What is an alternative way of dealing with the distressed business? It is bankruptcy with or without policy support. A firm is bankrupt when what it contractually owes is greater than the value of its assets. Failing institutions can be reorganised or be allowed to fail under bankruptcy protection. This will mean their creditors, shareholders, and executives would take bigger hits than they would if taxpayers bailed them out. Losses have to be borne by someone. Bankruptcy avoids many of the distortions and taxpayer commitments required from the standard, more popular policy support.
There are two reasons why this option is hardly used in Bangladesh:
First, Bangladesh lacks a well-functioning insolvency framework. Globally, Bangladesh ranks 154th out of 190 economies on the ease of resolving insolvency, scoring 28.1 per cent on the Distance to Frontier (DTF) measure. This is below the South Asia regional average of 38.1 per cent. Secured creditors can recover 29.1 cents for every dollar loaned at the end of insolvency proceedings which takes four years. On the strength of the insolvency framework index, Bangladesh receives four out of 16 possible points.

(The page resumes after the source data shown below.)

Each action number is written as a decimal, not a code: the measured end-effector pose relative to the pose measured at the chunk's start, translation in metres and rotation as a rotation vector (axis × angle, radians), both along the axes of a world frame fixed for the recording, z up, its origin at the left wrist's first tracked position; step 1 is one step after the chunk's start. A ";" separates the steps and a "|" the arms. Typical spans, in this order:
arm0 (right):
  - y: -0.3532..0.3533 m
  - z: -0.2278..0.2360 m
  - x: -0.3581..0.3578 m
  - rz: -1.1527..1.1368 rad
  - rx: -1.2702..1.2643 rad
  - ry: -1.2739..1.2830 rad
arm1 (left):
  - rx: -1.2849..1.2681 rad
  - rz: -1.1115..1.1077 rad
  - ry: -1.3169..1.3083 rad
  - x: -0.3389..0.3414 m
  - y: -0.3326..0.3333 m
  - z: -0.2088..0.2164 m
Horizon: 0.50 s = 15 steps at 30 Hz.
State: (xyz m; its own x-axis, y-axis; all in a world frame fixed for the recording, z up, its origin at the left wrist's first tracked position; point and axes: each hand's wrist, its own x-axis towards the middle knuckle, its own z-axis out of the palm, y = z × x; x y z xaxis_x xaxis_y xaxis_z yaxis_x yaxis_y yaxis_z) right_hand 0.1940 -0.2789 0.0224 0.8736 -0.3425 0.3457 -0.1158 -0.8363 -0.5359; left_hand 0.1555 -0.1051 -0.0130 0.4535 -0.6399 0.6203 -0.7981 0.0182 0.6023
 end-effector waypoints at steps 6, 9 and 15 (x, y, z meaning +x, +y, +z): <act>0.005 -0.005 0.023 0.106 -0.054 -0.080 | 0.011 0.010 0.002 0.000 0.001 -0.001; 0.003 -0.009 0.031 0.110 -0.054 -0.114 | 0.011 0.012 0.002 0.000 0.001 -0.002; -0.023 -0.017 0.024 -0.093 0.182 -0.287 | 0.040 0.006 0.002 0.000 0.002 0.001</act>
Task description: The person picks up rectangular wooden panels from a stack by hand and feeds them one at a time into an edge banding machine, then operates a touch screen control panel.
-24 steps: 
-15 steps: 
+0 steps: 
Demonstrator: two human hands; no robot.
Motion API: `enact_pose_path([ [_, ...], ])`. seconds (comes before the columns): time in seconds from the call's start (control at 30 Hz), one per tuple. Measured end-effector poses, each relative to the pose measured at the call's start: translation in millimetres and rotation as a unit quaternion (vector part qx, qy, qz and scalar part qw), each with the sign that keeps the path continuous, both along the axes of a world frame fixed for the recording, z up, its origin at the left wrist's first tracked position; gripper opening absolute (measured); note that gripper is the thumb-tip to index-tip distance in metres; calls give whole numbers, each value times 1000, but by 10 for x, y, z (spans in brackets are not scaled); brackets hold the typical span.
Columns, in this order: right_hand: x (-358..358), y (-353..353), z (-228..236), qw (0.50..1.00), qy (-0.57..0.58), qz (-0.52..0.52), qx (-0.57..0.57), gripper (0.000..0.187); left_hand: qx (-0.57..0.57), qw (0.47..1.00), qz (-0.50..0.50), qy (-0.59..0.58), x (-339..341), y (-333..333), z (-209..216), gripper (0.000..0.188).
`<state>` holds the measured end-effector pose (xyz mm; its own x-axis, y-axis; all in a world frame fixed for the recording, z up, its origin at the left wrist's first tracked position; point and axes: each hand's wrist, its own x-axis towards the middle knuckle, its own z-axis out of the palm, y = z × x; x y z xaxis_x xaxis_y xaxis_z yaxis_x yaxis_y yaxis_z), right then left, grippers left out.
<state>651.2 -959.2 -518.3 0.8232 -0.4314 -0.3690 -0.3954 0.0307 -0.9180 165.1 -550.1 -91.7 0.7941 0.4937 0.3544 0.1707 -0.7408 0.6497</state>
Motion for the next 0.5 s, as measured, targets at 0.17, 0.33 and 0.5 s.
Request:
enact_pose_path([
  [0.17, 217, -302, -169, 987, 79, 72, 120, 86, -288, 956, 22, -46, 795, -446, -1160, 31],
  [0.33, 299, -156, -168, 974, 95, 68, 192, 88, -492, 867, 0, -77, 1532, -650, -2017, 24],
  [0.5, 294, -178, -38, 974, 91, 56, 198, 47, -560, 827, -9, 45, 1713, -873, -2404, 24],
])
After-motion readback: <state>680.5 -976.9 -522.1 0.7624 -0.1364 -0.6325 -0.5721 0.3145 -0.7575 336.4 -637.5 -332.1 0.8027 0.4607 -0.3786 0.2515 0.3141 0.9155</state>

Second, political entanglement in corporate restructuring distracts the process from discovering opportunities that market-based restructuring would have unveiled. Influential business interests manage to defend their commercial privileges against technically sound restructuring propositions. A variety of state and private actors find mutual accommodation within a broad framework of policy support under which the incumbents live and let live. Most of the interventions implemented by the government to support business redistribute funds to well-connected corporate interests. The government ends up subsidising big institutions' risky behaviour and penalising better-managed institutions' good behaviour. This can be good politics, but never good economics.
Good economics requires reforming the insolvency framework. The ongoing revisions of the 1994 Companies Act is an opportunity to improve the existing insolvency procedure of judicial reorganisation for commercial entities under the Bankruptcy Act of 1997. This could be an alternative to the available options of voluntary and involuntary liquidation under the 1994 Companies Act. It will allow both the debtor and creditors to initiate judicial reorganisation while clarifying and streamlining all liquidation related provisions.
The choice between bankruptcy and reorganisation is a choice between alternative arrangements for corporate governance. Reorganisation of viable business, when feasible, should be preferred to liquidation. Keeping viable businesses operating is among the most important goals of bankruptcy systems. A good insolvency regime inhibits premature liquidation of viable businesses. Reorganisation friendly insolvency reforms reduce both failure rates among small and medium-sized enterprises and the liquidation of profitable businesses. If financial viability of a debtor's business cannot be restored through a reorganisation plan agreed in-court or out of court, such that the business cannot continue to operate without debt forgiveness or rescheduling, the sale of the business as a going concern is the next option. Absent any interest from buyers, liquidation is inevitable. Policy support in such cases only drains fiscal resources. It does not cure.